Aumentare le pensioni minime e la quattordicesima. Ecco alcuni degli obiettivi “previdenziali” annunciati dal governo e che verranno discussi nei prossimi giorni durante il tavolo tecnico istituito dal ministro Poletti con i sindacati.
Beh, se così fosse, ovvero se andassero in porto questi obiettivi, a gioire sarebbero soprattutto le pensionate che sono decisamente più povere dei “colleghi” maschi. Anche nel padovano infatti, come evidenziano i dati 2016 forniti dall’Inps ed elaborati dallo Spi CGIL del Veneto, una “anziana” su tre vive con un assegno previdenziale talmente basso da non poter condurre una esistenza né dignitosa né normale. Risultato? Oltre 42 mila pensionate patavine devono ricorrere a un aiuto economico (integrazione al trattamento minimo) da parte dello stato. Tanto per intenderci, l’integrazione è stata invece accordata “solo” a 6.684 pensionati maschi.
La situazione, per molti versi drammatica, è già testimoniata dalla differenza fra gli assegni previdenziali degli uomini e quelli del donne. Nel padovano infatti l’importo medio mensile è di 1.212 euro per i maschi e di 633 euro per le donne. Prendendo in esame l’importo della pensione di vecchiaia, quella degli anziani è il doppio rispetto a quella delle anziane (1.426 euro contro 721 euro). Ecco perché su circa 49 mila integrazioni al trattamento minimo, nel 2016, l’86,4% è stato richiesto e ottenuto da pensionate e solo il 13,6% da pensionati.

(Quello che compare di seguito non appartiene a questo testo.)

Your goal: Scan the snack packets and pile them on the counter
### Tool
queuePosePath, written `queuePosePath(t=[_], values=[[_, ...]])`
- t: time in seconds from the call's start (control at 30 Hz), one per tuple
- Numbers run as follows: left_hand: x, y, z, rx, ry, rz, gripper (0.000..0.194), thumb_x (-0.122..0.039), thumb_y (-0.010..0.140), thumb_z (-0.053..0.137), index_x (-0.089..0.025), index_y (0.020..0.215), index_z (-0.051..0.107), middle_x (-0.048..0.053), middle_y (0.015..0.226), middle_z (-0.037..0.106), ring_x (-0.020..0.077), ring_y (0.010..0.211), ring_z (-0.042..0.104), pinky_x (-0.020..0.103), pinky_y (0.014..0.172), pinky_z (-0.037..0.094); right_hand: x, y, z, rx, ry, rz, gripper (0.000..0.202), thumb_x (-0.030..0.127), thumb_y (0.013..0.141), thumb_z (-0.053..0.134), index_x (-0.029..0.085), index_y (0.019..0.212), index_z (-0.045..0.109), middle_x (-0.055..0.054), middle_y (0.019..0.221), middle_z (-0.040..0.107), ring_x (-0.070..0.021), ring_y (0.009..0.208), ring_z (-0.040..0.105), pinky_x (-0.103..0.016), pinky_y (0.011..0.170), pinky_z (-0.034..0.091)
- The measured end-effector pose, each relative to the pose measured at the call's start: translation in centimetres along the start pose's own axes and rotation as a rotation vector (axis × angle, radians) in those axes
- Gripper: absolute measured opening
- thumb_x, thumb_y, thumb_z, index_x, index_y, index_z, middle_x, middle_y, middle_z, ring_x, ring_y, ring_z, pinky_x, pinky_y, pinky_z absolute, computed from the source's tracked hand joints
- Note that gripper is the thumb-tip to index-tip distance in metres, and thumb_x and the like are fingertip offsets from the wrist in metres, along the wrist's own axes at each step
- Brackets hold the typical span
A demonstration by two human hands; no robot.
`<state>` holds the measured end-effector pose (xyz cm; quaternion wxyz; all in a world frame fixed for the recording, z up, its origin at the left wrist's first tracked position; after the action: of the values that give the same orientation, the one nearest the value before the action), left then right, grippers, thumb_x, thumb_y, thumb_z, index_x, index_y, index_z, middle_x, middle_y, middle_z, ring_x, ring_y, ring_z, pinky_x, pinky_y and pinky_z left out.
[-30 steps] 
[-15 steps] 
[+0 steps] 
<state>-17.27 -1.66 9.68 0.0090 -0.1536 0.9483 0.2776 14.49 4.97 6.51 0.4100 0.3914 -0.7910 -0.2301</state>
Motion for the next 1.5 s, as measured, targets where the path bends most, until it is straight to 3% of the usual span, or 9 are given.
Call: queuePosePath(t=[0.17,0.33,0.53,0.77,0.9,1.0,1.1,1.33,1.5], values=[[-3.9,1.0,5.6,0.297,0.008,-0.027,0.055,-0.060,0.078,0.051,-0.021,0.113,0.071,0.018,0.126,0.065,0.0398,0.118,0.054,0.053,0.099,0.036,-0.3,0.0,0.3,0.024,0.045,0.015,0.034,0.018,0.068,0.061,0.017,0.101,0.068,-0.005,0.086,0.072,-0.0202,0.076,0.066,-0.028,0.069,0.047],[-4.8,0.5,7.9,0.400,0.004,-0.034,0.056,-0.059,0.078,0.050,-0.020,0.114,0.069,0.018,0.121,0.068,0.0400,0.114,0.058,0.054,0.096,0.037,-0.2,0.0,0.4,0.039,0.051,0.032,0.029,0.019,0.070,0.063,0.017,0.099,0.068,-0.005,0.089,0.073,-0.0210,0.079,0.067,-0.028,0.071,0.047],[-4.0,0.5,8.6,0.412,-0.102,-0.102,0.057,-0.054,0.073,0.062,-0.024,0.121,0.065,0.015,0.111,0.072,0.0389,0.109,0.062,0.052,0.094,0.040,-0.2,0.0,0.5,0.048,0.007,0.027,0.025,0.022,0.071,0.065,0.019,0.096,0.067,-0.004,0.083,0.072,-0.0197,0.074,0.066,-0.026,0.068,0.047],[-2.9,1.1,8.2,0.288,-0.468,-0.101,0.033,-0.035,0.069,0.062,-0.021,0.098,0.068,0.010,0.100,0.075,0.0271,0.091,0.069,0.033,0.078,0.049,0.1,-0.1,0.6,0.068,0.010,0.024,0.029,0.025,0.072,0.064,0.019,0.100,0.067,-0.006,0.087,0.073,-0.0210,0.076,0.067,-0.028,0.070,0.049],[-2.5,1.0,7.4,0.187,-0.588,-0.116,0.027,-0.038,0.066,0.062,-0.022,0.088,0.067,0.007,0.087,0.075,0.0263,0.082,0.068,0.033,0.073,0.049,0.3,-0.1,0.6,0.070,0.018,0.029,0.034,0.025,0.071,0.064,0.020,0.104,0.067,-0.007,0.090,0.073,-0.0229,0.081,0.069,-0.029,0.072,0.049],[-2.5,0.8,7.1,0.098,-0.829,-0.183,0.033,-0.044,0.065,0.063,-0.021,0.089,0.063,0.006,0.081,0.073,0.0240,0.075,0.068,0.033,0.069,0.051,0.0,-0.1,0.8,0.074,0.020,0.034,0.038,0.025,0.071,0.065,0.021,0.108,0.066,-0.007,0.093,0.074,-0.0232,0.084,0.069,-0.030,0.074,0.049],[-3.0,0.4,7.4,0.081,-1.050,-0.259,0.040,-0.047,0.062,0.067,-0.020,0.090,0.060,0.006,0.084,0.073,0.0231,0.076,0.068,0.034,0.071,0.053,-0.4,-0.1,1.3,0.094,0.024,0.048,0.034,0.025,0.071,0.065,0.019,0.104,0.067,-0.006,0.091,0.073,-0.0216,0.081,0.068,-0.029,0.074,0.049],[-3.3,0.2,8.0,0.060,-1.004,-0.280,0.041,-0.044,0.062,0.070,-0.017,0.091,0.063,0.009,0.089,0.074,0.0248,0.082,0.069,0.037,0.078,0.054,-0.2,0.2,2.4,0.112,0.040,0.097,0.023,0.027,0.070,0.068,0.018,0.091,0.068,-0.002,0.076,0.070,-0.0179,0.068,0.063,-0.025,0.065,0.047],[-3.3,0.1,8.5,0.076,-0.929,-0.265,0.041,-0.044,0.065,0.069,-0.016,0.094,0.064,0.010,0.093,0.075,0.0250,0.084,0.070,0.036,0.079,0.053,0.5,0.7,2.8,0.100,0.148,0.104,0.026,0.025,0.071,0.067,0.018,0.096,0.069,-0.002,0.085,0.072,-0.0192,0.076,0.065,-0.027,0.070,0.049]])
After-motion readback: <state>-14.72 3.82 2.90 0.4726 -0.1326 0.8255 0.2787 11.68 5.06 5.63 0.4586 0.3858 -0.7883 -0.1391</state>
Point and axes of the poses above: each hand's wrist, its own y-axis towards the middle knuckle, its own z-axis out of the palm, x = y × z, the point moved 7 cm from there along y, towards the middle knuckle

“Questi dati rendono conto in modo inequivocabile, al di là di tante parole, delle enormi differenze che ci sono state e ancora permangono fra donne e uomini nel mondo del lavoro – sottolinea Rosanna Bettella, segretaria generale Spi Padova e responsabile regionale coordinamento donne Spi Veneto – Questi sono i dati della provincia di Padova ma grosso modo i rapporti sono simili anche nelle altre province. Va assolutamente incentivato il lavoro delle donne e sostenute le famiglie in termini di servizi. Più asili nido, più scuole materne, più strutture pomeridiane per i minori e una giusta valorizzazione anche economica della genitorialità. Queste sono fra le tante proposte che i coordinamenti donne dello SPI, compreso quello della provincia di Padova, portano avanti ogni giorno nelle loro attività di contrattazione sociale con le amministrazioni comunali e con le aziende Ulss. Un Welfare pubblico che rimetta al centro la persona e che restituisca dignità a donne, giovani, anziani”.
“Una delle nostre principali battaglie anche a livello regionale sarà proprio questa – commenta Rita Turati, segretaria generale dello SPI CGIL del Veneto – dare alle pensionate quella dignità che attualmente non può essere garantita da assegni così bassi rispetto a quelli degli uomini. Ecco perché da tempo chiediamo il riconoscimento del lavoro di cura. La prospettiva di vita delle donne è più lunga rispetto agli uomini e quindi molte pensionate “campano” con l’assegno di reversibilità che è molte volte insufficiente a garantire un livello di vita dignitoso. In tale contesto le richieste al governo di ampliamento della 14esima per gli assegni più bassi e dell’allargamento della no-tax area ai pensionati sotto i 65 anni, diventano elementi fondamentali per rendere più dignitose anche le pensioni delle donne”.
Per quanto riguarda l’integrazione al trattamento minimo, Turati ricorda che “deve essere richiesta dallo stesso pensionato o pensionata che spesso non sa però di averne diritto. Ecco perché da tempo lo Spi ha lanciato la campagna sui diritti inespressi. I nostri operatori sono a disposizioni nelle sedi territoriali dello Spi per controllare e verificare le pensioni e vedere se possano o meno usufruire di integrazioni o di altri benefici. Con questa iniziativa stiamo recuperando centinaia di migliaia di euro a favore di moltissimi pensionati veneti”.